[Supplied material — start]
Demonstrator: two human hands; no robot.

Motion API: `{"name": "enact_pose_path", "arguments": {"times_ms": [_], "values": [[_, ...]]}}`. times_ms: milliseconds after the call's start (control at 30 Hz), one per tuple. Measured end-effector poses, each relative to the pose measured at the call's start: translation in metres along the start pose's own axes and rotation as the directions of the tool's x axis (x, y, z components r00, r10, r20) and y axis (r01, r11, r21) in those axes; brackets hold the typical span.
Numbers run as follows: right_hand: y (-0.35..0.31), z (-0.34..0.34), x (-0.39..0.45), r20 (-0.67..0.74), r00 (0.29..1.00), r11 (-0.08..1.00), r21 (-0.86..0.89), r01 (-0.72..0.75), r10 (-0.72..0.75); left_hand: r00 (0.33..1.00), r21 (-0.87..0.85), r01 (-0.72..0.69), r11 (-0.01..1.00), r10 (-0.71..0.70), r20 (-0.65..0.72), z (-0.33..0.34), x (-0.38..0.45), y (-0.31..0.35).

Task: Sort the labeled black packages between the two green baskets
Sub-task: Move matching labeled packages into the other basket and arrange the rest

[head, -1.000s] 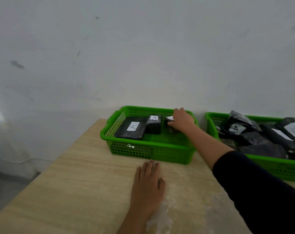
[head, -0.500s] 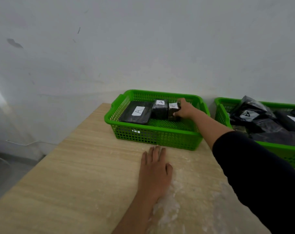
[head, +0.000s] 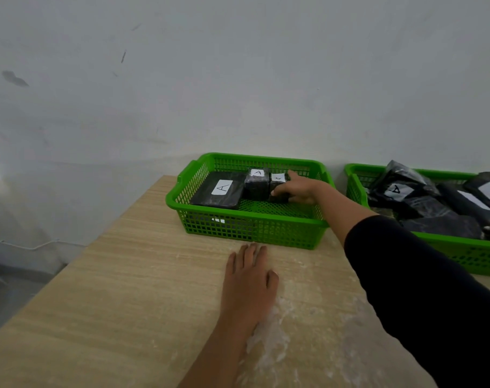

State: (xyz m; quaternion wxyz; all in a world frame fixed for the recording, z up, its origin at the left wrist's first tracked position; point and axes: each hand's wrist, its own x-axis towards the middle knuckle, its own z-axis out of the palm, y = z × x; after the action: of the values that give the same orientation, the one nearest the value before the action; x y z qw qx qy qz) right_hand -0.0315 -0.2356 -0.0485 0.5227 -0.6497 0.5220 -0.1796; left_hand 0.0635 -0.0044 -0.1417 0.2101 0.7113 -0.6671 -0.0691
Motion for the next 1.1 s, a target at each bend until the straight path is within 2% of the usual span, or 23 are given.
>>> {"name": "enact_pose_path", "arguments": {"times_ms": [67,133,233,267,333,367,400,467,500,533,633,733,800,933,1000,1100], "values": [[-0.007,0.0,-0.008,-0.052,0.997,0.986,-0.162,0.042,-0.051,1.0,-0.008,-0.004,1.0,0.004,-0.006,-0.001,-0.001,0.0],[-0.017,-0.007,-0.018,-0.169,0.957,0.924,-0.344,0.169,-0.237,1.0,-0.016,-0.004,1.0,0.004,-0.002,-0.002,-0.001,0.0],[-0.027,-0.036,-0.039,-0.376,0.766,0.838,-0.396,0.376,-0.521,1.0,-0.012,0.001,1.0,-0.001,0.005,-0.001,0.0,0.0],[-0.027,-0.051,-0.046,-0.449,0.7,0.824,-0.412,0.39,-0.556,1.0,-0.008,0.004,1.0,-0.004,0.006,-0.001,0.0,0.0],[-0.013,-0.087,-0.055,-0.568,0.618,0.83,-0.473,0.295,-0.543,1.0,-0.006,0.009,1.0,-0.009,0.01,-0.001,0.0,0.0],[-0.001,-0.106,-0.06,-0.611,0.612,0.84,-0.513,0.178,-0.502,1.0,-0.008,0.012,1.0,-0.012,0.011,-0.001,0.0,0.001],[0.014,-0.125,-0.064,-0.637,0.637,0.831,-0.557,0.008,-0.433,1.0,-0.009,0.014,1.0,-0.014,0.01,-0.001,0.0,0.001],[0.048,-0.152,-0.077,-0.635,0.736,0.704,-0.633,-0.322,-0.234,1.0,-0.009,0.016,1.0,-0.016,0.002,-0.002,0.0,0.002],[0.062,-0.159,-0.084,-0.611,0.775,0.65,-0.658,-0.381,-0.164,1.0,-0.01,0.016,1.0,-0.016,-0.001,-0.002,0.0,0.002],[0.073,-0.163,-0.088,-0.592,0.791,0.632,-0.674,-0.381,-0.155,1.0,-0.012,0.016,1.0,-0.016,0.001,-0.003,0.0,0.001],[0.082,-0.173,-0.097,-0.609,0.728,0.64,-0.703,-0.31,-0.316,1.0,-0.018,0.015,1.0,-0.015,0.005,-0.004,0.0,0.001],[0.076,-0.179,-0.105,-0.612,0.713,0.752,-0.634,-0.182,-0.343,1.0,-0.025,0.005,1.0,-0.005,0.007,-0.004,-0.001,-0.001],[0.068,-0.181,-0.111,-0.655,0.659,0.832,-0.55,-0.078,-0.371,1.0,-0.034,-0.002,0.999,0.002,0.003,-0.004,-0.002,-0.001],[0.031,-0.171,-0.123,-0.661,0.586,0.855,-0.506,0.115,-0.469,1.0,-0.032,-0.006,0.999,0.006,-0.002,-0.002,-0.001,-0.003],[0.011,-0.16,-0.126,-0.642,0.581,0.854,-0.475,0.212,-0.501,1.0,-0.031,-0.004,1.0,0.004,-0.003,-0.002,0.0,-0.003],[-0.017,-0.135,-0.124,-0.568,0.664,0.874,-0.313,0.372,-0.486,1.0,-0.036,0.0,0.999,0.0,0.001,-0.002,0.0,-0.003]]}}
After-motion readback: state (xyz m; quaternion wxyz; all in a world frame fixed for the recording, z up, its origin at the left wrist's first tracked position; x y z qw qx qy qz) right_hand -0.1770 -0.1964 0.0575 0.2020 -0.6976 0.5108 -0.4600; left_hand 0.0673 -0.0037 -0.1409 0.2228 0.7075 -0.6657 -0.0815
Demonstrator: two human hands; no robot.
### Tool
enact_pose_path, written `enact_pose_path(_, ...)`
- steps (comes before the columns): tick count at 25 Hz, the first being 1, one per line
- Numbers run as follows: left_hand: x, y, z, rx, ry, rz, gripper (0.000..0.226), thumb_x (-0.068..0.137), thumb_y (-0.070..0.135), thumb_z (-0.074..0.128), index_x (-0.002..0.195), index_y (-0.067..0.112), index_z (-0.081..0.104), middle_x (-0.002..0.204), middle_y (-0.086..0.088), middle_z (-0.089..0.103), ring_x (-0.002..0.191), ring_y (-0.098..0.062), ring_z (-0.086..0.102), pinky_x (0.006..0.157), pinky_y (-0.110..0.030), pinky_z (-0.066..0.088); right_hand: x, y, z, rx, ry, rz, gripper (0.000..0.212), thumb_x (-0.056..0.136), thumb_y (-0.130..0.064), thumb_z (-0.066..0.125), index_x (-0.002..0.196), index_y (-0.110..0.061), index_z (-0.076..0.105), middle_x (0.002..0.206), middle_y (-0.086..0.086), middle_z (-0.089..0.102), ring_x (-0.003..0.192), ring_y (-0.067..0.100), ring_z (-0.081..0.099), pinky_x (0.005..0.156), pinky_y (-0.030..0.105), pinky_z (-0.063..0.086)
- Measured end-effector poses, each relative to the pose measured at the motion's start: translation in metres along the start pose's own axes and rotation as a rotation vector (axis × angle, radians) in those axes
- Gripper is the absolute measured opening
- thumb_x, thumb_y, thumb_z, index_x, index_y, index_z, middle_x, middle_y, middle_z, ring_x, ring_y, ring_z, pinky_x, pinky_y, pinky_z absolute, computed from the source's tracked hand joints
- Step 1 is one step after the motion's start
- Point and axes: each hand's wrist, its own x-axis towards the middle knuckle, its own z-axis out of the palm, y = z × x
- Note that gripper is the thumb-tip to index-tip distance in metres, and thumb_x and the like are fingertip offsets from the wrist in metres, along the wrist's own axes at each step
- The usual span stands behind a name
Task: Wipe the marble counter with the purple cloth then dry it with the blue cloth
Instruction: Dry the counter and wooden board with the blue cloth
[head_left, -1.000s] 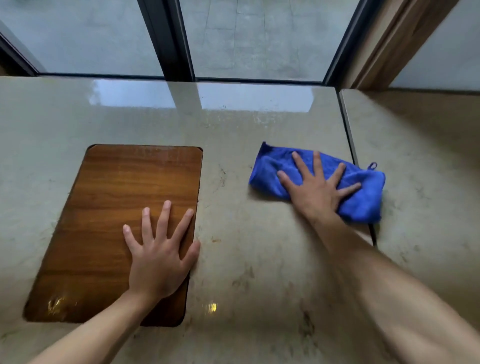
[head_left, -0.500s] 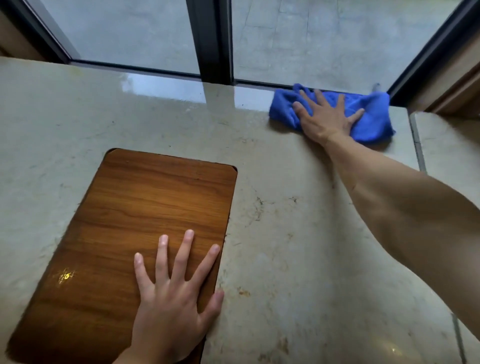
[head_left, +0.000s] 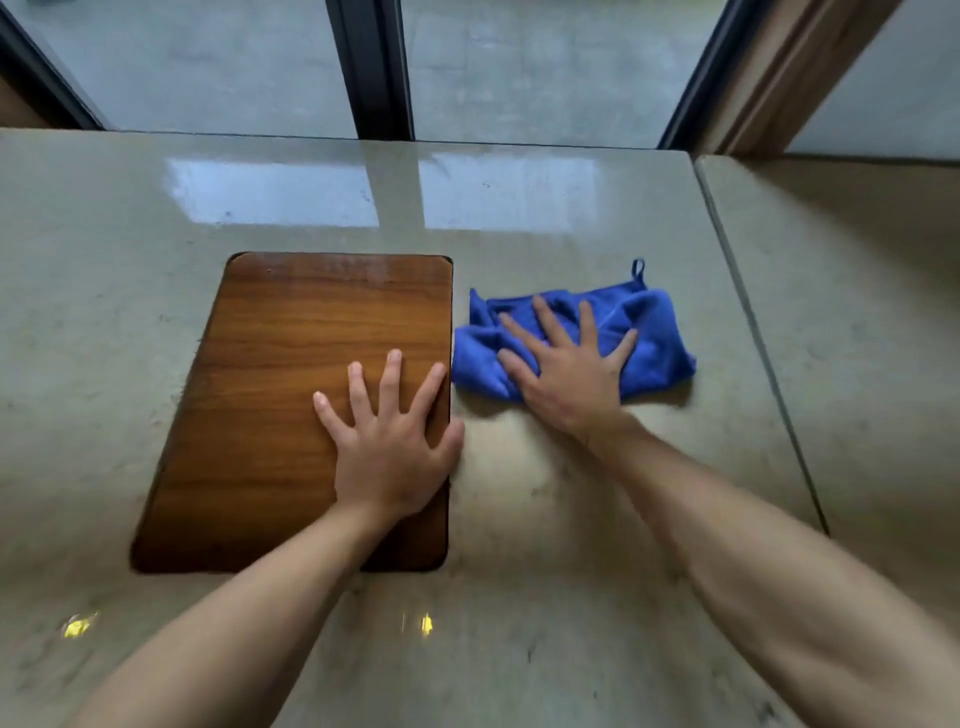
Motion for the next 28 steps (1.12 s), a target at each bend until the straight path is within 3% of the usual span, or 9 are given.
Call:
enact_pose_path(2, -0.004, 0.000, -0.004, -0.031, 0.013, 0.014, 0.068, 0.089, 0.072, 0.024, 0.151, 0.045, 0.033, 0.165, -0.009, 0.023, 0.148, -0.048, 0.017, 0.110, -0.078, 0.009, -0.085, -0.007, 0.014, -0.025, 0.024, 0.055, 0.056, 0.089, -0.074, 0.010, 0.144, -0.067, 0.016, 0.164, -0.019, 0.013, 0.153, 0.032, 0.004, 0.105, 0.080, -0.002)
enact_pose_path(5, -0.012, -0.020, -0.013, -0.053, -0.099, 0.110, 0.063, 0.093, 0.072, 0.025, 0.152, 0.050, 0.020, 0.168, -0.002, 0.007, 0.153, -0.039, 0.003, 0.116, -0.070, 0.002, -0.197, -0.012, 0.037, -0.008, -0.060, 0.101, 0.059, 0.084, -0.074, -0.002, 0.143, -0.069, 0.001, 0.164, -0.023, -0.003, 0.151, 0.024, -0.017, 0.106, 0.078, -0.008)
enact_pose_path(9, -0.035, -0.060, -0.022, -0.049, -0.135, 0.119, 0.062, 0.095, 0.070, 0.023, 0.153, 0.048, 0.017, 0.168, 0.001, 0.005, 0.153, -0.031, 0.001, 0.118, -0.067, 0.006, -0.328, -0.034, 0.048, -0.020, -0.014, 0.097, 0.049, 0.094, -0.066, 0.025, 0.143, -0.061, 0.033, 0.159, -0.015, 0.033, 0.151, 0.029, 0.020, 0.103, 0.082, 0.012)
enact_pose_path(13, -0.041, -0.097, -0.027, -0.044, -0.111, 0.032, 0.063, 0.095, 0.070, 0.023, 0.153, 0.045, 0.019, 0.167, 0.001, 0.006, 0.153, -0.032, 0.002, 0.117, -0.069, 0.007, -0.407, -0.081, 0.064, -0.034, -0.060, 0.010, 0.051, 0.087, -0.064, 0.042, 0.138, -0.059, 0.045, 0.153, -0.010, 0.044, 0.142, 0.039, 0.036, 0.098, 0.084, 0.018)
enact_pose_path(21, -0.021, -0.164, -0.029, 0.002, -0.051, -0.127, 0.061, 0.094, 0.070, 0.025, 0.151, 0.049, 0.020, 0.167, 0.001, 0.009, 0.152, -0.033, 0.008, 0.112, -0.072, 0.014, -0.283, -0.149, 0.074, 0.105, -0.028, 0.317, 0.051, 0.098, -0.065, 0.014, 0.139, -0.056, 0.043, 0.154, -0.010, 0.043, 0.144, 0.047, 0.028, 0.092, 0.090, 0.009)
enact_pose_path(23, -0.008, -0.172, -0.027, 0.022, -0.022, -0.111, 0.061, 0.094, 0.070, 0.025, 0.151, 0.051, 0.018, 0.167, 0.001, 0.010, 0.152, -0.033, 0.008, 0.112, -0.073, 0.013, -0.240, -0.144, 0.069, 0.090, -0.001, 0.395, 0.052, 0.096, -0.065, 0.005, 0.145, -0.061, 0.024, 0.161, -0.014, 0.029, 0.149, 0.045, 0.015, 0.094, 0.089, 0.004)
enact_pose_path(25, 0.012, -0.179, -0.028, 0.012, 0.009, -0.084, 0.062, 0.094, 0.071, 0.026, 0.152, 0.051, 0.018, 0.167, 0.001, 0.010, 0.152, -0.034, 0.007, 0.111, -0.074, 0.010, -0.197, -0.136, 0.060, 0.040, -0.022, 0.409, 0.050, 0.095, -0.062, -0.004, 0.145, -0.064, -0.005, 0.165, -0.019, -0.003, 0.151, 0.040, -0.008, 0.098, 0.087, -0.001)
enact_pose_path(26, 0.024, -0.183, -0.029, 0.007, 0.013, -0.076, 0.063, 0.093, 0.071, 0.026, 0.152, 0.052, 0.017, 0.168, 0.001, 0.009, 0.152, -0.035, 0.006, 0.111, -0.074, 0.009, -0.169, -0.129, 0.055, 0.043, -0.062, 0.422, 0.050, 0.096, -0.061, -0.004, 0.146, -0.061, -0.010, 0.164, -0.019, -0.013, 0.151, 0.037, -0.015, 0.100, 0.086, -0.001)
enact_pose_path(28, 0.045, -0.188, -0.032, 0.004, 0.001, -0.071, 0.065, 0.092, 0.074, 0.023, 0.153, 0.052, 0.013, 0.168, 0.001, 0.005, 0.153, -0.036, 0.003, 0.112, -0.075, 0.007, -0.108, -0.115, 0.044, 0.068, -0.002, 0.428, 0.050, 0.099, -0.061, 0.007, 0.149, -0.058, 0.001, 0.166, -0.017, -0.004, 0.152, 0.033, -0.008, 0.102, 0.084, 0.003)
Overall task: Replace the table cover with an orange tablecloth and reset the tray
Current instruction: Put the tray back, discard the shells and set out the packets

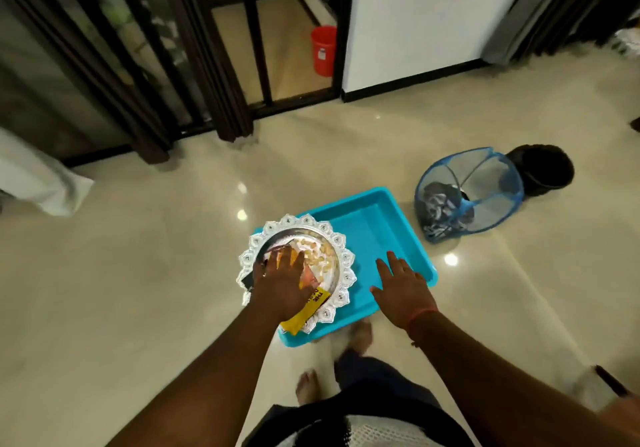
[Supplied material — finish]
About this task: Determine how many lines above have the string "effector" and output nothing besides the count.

Response to this exercise: 2